Transcribe the entire listing faithfully; every line must match the original.

Given data ▸
-------------------------
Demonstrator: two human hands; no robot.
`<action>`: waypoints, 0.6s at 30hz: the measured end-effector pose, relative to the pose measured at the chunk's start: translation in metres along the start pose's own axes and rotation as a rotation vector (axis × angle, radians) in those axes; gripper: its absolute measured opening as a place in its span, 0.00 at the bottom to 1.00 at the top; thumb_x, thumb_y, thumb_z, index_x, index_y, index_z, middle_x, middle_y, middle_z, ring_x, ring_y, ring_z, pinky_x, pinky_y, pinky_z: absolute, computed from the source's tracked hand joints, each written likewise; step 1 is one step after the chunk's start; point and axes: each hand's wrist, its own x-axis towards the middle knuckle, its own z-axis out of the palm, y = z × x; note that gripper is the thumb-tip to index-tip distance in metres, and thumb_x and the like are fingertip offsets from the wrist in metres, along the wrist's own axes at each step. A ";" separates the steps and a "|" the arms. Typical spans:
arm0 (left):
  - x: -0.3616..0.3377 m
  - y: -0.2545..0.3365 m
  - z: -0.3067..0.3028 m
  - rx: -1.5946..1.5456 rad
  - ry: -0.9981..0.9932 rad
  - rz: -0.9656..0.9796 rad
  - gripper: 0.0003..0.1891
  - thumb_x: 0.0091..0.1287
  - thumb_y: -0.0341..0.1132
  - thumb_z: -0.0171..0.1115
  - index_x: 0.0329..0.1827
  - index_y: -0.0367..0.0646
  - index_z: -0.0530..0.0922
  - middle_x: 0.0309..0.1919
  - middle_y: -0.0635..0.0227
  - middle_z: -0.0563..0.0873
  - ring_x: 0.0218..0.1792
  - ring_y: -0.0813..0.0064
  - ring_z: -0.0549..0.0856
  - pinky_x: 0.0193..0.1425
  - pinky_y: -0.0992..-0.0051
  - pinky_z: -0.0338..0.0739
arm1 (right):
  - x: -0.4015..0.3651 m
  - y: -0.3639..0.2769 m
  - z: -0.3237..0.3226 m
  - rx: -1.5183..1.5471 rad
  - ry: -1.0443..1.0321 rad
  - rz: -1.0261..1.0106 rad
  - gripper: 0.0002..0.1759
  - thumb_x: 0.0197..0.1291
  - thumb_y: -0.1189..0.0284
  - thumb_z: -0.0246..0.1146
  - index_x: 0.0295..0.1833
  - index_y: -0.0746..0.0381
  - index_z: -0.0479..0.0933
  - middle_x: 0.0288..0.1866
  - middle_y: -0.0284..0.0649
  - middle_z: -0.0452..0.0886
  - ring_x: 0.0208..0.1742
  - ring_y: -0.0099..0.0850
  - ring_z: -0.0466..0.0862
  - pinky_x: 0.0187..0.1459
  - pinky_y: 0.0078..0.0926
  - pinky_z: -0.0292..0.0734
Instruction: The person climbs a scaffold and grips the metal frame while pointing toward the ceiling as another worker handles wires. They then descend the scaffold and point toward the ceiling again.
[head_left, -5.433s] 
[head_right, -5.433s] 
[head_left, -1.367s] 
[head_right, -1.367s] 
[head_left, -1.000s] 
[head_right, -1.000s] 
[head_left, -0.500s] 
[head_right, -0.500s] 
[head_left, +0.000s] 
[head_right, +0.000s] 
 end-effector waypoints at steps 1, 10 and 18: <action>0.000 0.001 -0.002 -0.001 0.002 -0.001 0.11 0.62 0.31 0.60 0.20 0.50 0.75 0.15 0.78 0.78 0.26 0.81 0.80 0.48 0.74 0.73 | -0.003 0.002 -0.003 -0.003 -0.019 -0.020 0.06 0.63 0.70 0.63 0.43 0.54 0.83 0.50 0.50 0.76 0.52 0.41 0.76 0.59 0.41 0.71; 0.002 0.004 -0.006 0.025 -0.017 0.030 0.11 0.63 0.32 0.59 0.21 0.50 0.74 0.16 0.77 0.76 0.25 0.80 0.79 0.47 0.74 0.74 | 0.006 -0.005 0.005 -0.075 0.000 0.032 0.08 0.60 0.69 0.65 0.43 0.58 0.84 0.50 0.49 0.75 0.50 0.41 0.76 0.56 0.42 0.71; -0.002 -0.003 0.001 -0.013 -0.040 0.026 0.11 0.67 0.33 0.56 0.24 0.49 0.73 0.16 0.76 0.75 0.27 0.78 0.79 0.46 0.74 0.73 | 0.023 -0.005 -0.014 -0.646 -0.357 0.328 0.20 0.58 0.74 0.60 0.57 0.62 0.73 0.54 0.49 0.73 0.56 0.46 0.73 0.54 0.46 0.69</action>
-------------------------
Solution to the problem ▸
Demonstrator: two human hands; no robot.
`<action>`: waypoints, 0.6s at 30hz: the measured end-effector pose, relative to the pose measured at the chunk's start: translation in metres along the start pose's own axes and rotation as a rotation vector (axis × angle, radians) in those axes; gripper: its absolute measured opening as a place in its span, 0.00 at the bottom to 1.00 at the top; thumb_x, thumb_y, thumb_z, index_x, index_y, index_z, middle_x, middle_y, middle_z, ring_x, ring_y, ring_z, pinky_x, pinky_y, pinky_z: absolute, computed from the source's tracked hand joints, each written likewise; step 1 is one step after the chunk's start; point and axes: each hand's wrist, its own x-axis towards the middle knuckle, its own z-axis out of the palm, y = z × x; note that gripper is the thumb-tip to index-tip distance in metres, and thumb_x and the like are fingertip offsets from the wrist in metres, along the wrist's own axes at each step. A ";" separates the steps and a "|" the arms. Typical spans:
arm0 (left):
  - x: -0.3616..0.3377 m
  - y: -0.2545..0.3365 m
  - z: -0.3067..0.3028 m
  - rx: -1.5946..1.5456 rad
  - ry: -0.9981..0.9932 rad
  - rz: -0.9656..0.9796 rad
  - gripper: 0.0003..0.1891
  - thumb_x: 0.0091..0.1287
  - thumb_y: -0.0341..0.1132
  - thumb_z: -0.0171..0.1115
  - index_x: 0.0329..0.1827
  - index_y: -0.0367..0.0646
  - index_z: -0.0530..0.0922
  - middle_x: 0.0309..0.1919
  - middle_y: -0.0635..0.0227
  - middle_z: -0.0563..0.0873
  - ring_x: 0.0218..0.1792
  - ring_y: -0.0813..0.0064
  - ring_z: -0.0549..0.0856
  - pinky_x: 0.0193..0.1425
  - pinky_y: -0.0992..-0.0051
  - pinky_z: -0.0338..0.0739
arm1 (right):
  - x: -0.4015..0.3651 m
  - y: -0.3639..0.2769 m
  - z: -0.3237..0.3226 m
  - rx: -1.5183..1.5471 rad
  - ry: -1.0443..1.0321 rad
  - rz: -1.0261..1.0106 rad
  - gripper: 0.0002..0.1759
  - thumb_x: 0.0197..0.1291
  - thumb_y: -0.1189..0.0284
  - thumb_z: -0.0246..0.1146
  - index_x: 0.0295..0.1833
  - index_y: -0.0746..0.0381
  - index_z: -0.0479..0.0933
  - middle_x: 0.0288..0.1866
  - middle_y: -0.0284..0.0649
  - middle_z: -0.0452..0.0886
  - ring_x: 0.0208..0.1742
  - ring_y: -0.0099..0.0850
  - ring_z: -0.0466..0.0862
  - pinky_x: 0.0187..0.1459
  - pinky_y: 0.0078..0.0926
  - pinky_z: -0.0292..0.0734
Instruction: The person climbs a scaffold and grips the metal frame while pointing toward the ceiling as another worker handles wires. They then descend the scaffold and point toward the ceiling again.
[head_left, -5.433s] 
[head_right, -5.433s] 
[head_left, -1.367s] 
[head_right, -1.367s] 
[head_left, -1.000s] 
[head_right, -1.000s] 
[head_left, -0.500s] 
[head_right, -0.500s] 
[head_left, +0.000s] 
[head_right, +0.000s] 
 end-effector waypoints at steps 1, 10 and 18: <action>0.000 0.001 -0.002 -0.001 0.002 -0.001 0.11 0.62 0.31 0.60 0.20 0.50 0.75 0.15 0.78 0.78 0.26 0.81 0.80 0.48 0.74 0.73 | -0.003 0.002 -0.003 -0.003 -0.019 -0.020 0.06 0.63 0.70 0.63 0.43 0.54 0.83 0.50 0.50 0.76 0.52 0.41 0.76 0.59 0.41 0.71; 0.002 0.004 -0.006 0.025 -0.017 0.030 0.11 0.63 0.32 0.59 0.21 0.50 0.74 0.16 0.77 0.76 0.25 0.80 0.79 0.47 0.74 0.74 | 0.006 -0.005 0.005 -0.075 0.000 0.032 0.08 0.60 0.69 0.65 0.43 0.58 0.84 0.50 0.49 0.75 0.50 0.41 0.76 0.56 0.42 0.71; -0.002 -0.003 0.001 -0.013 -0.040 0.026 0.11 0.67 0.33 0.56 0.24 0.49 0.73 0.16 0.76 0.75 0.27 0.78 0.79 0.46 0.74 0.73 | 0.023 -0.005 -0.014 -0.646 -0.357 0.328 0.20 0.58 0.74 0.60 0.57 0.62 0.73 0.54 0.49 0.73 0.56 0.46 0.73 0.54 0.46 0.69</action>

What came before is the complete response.